_TASK GOAL_:
Only some lines are wanted. Transcribe, exactly, the lines below from the line with "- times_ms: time" up to and including the line with "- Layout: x".
Content starts
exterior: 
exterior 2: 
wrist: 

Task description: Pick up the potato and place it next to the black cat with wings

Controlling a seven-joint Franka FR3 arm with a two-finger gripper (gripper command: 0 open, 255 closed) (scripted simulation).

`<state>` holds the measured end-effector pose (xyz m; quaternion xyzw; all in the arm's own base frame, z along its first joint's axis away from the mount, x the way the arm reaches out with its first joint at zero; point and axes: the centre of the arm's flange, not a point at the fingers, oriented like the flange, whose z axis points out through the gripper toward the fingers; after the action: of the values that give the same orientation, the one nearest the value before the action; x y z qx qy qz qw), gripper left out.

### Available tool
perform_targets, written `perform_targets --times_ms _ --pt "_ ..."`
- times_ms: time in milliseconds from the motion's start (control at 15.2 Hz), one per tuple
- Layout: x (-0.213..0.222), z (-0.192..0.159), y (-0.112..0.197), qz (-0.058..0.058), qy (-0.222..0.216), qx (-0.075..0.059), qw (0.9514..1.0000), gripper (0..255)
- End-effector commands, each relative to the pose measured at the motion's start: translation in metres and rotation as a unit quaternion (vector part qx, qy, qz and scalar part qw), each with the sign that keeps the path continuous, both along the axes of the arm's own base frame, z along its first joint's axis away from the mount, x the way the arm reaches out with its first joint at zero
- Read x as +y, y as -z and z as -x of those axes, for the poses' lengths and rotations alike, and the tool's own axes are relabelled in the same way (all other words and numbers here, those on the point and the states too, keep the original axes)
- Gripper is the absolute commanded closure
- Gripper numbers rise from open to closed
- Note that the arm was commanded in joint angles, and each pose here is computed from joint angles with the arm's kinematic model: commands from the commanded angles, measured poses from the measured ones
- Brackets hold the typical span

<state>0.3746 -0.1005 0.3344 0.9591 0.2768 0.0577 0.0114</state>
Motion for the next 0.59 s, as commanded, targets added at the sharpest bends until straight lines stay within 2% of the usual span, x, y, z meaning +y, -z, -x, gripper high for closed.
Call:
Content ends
_RESULT_:
- times_ms: time in milliseconds from the motion's start (control at 15.2 Hz), one per tuple
- Layout: x (-0.213..0.222), z (-0.192..0.159), y (-0.112..0.197), qz (-0.058..0.058), qy (-0.222..0.216), qx (-0.075..0.059), qw (0.9514..1.0000), gripper (0..255)

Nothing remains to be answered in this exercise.